Ein durchaus naheliegender Gedanke.

Unter dem Titel „moris sunt futura“ möchten die Initiatoren unsere Schulgeschichte mit Schulgeschichten verbinden.

Das Festschrift-Team freut sich, wenn Sie in einem Beitrag über Ihre Erinnerungen an Ihre Schulzeit die
Festschrift bereichern könnten.

Um Einsendung Ihres Beitrages an die Adresse unserer Schule in digitaler Schrift oder schriftlicher Form bis Juni 2018 wird gebeten.

Das ganze kostet natürlich auch Geld. Deswegen hat der Förderverein der Schule beschlossen dieses Projekt auf der Crowdfunding-Plattform der Volksbank Chemnitz vorzustellen und zu bewerben.

Wenn es soweit ist, wird auch hier darüber informiert.

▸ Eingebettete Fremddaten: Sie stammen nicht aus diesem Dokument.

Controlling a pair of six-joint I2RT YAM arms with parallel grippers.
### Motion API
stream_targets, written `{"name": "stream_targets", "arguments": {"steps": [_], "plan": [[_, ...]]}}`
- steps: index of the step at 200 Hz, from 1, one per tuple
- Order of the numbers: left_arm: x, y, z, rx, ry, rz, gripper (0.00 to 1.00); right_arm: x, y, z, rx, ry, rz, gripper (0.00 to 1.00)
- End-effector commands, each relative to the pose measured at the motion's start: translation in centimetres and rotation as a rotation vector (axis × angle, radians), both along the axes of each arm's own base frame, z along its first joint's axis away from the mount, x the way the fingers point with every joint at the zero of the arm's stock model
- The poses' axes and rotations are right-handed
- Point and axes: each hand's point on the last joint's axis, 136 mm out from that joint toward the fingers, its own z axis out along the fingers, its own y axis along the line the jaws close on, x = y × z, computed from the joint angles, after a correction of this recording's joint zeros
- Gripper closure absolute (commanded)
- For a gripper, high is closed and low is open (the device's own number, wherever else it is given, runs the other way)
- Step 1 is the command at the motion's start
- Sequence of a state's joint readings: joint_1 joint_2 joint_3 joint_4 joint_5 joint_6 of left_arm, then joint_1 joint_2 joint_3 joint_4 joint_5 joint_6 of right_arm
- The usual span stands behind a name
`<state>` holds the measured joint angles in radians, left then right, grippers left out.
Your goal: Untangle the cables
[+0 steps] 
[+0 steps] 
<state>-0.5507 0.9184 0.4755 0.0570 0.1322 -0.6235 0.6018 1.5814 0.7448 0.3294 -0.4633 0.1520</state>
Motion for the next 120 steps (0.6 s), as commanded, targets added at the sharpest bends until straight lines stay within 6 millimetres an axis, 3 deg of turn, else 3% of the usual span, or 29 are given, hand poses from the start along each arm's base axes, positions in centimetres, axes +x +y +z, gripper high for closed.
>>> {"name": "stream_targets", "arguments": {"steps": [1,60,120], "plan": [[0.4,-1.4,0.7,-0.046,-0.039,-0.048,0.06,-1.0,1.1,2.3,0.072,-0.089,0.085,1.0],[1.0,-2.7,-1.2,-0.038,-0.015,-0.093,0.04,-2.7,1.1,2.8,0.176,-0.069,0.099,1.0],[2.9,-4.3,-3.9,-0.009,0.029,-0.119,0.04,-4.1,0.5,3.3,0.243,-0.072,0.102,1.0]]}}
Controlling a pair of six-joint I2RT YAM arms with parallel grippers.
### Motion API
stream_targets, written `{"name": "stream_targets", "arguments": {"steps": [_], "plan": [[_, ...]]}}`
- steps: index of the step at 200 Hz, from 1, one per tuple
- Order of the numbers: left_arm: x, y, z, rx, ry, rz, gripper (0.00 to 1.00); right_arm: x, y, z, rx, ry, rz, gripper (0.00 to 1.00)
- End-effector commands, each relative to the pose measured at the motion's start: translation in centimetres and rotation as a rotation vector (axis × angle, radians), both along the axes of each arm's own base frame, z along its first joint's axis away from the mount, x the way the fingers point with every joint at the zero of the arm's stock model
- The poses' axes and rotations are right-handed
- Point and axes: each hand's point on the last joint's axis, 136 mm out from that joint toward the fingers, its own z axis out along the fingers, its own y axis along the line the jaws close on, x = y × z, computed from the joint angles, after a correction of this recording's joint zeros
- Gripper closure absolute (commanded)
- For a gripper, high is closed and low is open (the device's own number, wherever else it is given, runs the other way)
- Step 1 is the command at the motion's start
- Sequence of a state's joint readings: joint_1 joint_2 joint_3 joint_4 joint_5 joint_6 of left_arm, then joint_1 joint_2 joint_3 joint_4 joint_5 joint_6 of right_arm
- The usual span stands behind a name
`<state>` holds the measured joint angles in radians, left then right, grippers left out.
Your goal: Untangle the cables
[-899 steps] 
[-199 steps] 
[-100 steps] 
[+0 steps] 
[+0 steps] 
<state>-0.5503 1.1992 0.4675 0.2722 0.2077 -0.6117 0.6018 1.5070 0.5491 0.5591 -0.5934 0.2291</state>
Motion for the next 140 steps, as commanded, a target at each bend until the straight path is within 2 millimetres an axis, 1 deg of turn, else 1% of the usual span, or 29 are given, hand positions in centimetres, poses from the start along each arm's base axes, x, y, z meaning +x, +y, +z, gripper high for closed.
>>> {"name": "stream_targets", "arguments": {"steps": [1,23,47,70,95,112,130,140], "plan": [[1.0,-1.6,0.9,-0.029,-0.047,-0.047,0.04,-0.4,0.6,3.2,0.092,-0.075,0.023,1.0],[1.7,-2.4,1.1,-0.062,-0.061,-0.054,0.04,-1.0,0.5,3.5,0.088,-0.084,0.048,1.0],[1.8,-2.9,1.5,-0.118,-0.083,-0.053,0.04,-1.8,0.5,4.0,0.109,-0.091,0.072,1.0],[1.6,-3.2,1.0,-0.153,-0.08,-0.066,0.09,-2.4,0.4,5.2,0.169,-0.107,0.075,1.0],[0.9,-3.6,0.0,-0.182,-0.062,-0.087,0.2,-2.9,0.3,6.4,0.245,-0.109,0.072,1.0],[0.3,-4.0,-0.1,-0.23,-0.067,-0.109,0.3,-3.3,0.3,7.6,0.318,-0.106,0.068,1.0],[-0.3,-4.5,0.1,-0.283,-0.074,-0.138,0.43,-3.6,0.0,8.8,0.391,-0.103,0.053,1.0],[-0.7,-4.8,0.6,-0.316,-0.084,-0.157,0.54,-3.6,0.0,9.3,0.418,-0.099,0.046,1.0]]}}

* Zu deutsch: Zukunft braucht Herkunft. Die "Zukunft", das sind lateinisch die "futura", die zukünftigen (Dinge). Die Herkunft dagegen ist lateinisch hier passend nur mit dem Wort "mos, moris" wiederzugeben, in der Bedeutung von "Sitte, Brauch, Herkommen", nämlich von der überlieferten, "herkömmlichen" Weise zu handeln. Und dann ist der deutsche Satz lateinisch so zu konstruieren, mit "mos" im Genitiv (G. possessoris oder possessivus): Die zukünftigen (Dinge) sind (eine Angelegenheit/Sache) des Herkommens.
Der Sprachrhythmus legt dann lateinisch noch die umgekehrte Stellung nahe: (Eine Angelegenheit/Sache) des Herkommens sind die zukünftigen (Dinge), so ergibt sich unser "Moris sunt futura." Und damit haben wir lateinisch einen Satz von der gleichen gnomischen Kürze, wie sie das deutsche Original auszeichnet.